8.2   METHODS OF PAYMENT

  a)   A Participant may elect one of the following methods of payment for the
amounts represented by his Vested Deferred Stock Account:

  (i)   A lump sum distribution; or     (ii)   Payments in approximately equal
annual installments for a period not to exceed 10 years.

      Payments of the distributable amount represented by all or a portion of
the balance in the Participant’s Vested Deferred Stock Account will be made in
shares of Common Stock equal to the number of full Share Credits comprising the
distributable amount that are then credited to the Participant’s Vested Deferred
Stock Account, with fractional Share Credits comprising the distributable amount
payable in cash.     b)   A Participant may elect any one of the following
methods of payment for the amounts represented by his Vested Total Deferred Cash
Account:

  (i)   A lump sum distribution;     (ii)   Payment in approximately equal
annual installments for a period not to exceed 10 years; or     (iii)   Payment
in approximately equal monthly installments for a period not to exceed 10 years.

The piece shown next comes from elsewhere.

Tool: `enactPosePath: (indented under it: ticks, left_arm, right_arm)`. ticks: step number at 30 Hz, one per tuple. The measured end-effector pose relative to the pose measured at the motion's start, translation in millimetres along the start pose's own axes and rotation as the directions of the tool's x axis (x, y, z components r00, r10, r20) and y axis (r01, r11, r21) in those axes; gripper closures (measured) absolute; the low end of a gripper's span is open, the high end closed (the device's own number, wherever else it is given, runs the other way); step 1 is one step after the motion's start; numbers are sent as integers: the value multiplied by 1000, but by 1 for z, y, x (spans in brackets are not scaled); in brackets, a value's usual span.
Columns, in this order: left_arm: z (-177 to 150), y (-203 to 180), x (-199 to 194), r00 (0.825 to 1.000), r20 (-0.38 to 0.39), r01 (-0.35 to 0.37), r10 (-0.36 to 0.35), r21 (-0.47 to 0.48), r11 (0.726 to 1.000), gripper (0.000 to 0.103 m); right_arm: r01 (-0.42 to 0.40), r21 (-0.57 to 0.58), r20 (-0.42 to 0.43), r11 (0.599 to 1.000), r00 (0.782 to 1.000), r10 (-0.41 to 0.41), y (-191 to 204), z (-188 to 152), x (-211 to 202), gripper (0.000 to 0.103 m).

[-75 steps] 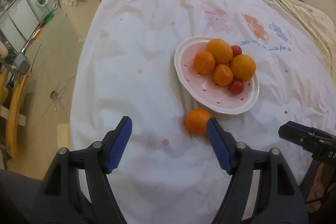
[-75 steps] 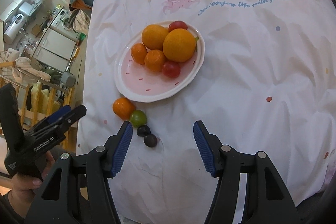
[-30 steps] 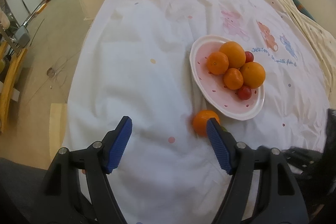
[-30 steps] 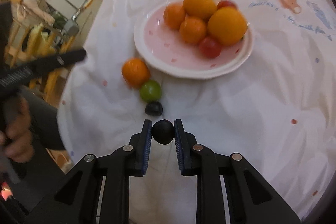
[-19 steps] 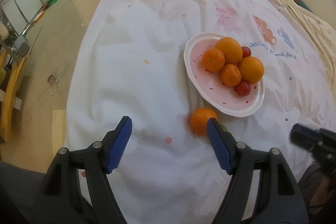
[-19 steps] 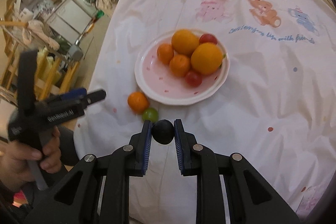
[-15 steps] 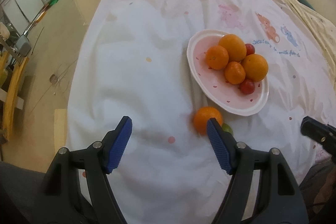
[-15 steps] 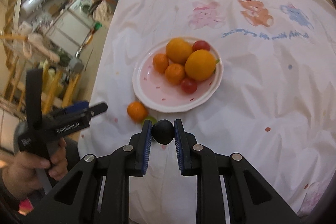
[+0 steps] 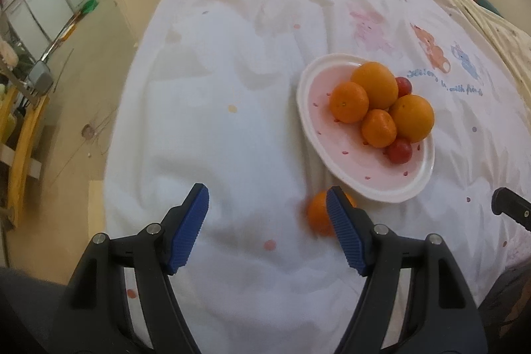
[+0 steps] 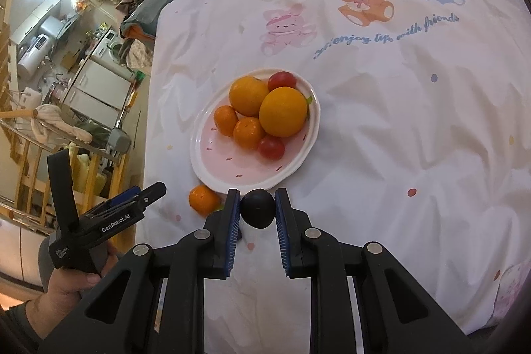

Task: Organize fruits
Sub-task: 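Grasp the last tangerine with the left gripper while the right holds the berry, then carry the berry and the tangerine over the pink plate with both grippers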

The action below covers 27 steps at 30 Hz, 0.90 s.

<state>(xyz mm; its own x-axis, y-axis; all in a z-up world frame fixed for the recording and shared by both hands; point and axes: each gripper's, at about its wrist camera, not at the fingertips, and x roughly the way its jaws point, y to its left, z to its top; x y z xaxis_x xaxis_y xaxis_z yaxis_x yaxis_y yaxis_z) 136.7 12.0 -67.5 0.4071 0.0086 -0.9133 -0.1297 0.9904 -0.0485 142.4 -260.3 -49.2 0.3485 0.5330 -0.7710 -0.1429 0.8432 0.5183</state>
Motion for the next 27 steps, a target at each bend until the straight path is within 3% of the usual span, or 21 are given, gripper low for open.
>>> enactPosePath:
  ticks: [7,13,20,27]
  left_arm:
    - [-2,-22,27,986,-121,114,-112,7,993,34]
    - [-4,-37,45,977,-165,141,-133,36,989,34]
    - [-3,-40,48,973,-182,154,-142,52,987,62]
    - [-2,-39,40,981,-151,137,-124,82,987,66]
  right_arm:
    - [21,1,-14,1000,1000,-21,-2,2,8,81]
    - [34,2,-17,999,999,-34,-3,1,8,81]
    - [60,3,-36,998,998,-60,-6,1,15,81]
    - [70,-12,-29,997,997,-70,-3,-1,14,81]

      Payments of the distributable amount represented by all or a portion of
the balance in the Participant’s Vested Total Deferred Cash Account shall be
made in cash.     c)   In the event the Participant dies before receiving the
entire distribution to which he is entitled under the Plan, the provisions of
Section 8.4 shall apply.

8.3   AMENDMENT TO PAYMENT ELECTION

A Participant who is an active Director may request to defer the date at which
payment of the amount represented by his Vested Deferred Stock Account and/or
Vested Total Deferred Cash Account will occur (or commence) and may request a
change in his elected method of payment by submitting a properly completed and
executed Amendment Form to the Administrator which indicates the period of
additional deferral and/or the desired method of payment; provided, however:

  a)   Such request of additional deferral or alternative method of payment
shall be subject to the Administrator’s power, to be exercised at the
Administrator’s discretion, to direct that payment of the amount represented by
the Participant’s Vested Deferred Stock Account and/or Vested Total Deferred
Cash Account will occur or commence, or will be paid under a method, in
accordance with the Participant’s election(s) on a previously delivered
Amendment Form or on the Participant’s Election Form; and     b)   In no event
shall any requested additional deferral or alternative method of payment become
effective unless the Amendment Form evidencing such request is submitted to, and
approved by, the Administrator at least twelve months prior to the date payment
of the amount represented by the Vested Deferred Stock Account and/or Vested
Total Deferred Cash Account would otherwise have occurred or commenced under the
Election Form or Amendment Form in effect on the date the Participant requests
the additional deferral or alternative method of payment.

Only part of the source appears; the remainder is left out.